* [Source information]
= = =

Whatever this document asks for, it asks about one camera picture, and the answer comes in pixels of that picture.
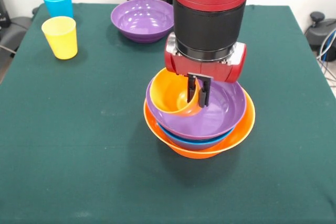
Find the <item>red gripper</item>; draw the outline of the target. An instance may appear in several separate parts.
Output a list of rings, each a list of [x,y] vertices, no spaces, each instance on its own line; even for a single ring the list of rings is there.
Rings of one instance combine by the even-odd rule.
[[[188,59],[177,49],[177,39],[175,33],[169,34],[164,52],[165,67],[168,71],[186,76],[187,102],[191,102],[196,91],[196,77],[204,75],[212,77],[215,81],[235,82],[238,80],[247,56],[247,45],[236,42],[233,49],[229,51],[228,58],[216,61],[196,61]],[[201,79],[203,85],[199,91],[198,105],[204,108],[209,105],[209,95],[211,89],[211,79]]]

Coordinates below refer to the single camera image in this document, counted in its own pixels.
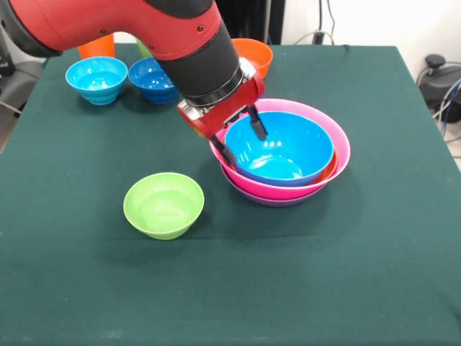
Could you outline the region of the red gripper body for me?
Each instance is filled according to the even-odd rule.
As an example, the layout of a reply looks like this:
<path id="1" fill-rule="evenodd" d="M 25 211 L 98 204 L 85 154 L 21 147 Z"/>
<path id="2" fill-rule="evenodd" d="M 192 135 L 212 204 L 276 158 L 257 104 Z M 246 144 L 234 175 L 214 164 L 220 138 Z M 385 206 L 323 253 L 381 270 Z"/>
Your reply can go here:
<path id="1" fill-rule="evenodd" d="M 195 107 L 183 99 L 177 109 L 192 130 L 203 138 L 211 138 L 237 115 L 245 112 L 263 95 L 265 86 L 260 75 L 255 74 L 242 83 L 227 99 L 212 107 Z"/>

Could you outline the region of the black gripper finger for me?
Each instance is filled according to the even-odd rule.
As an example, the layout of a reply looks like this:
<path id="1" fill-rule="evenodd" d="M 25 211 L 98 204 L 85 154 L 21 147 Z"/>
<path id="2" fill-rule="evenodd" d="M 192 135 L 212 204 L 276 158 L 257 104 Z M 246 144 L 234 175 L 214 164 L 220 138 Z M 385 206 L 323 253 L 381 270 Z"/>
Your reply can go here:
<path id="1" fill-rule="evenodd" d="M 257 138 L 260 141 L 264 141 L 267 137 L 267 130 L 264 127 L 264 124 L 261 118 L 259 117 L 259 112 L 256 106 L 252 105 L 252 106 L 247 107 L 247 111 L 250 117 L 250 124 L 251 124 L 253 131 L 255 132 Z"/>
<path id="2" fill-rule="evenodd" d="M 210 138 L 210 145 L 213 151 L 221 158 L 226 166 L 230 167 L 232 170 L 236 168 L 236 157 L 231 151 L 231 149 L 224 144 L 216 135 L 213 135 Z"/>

= = =

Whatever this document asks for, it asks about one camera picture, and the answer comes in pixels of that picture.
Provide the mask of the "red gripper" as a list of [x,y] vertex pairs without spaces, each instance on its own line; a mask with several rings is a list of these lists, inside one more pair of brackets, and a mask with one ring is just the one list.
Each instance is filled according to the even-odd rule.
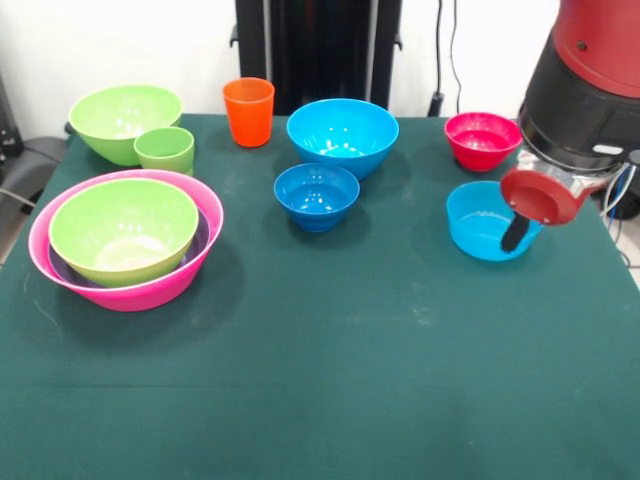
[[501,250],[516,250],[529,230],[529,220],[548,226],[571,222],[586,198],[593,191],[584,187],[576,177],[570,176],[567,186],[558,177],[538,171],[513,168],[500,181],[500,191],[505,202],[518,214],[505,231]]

= = =

* [Task description] Scan the listing above for the word "Could" and copy every line that holds it.

* [Task result]
Could you outline the region of the red gripper body for me?
Could you outline the region of the black gripper finger for me?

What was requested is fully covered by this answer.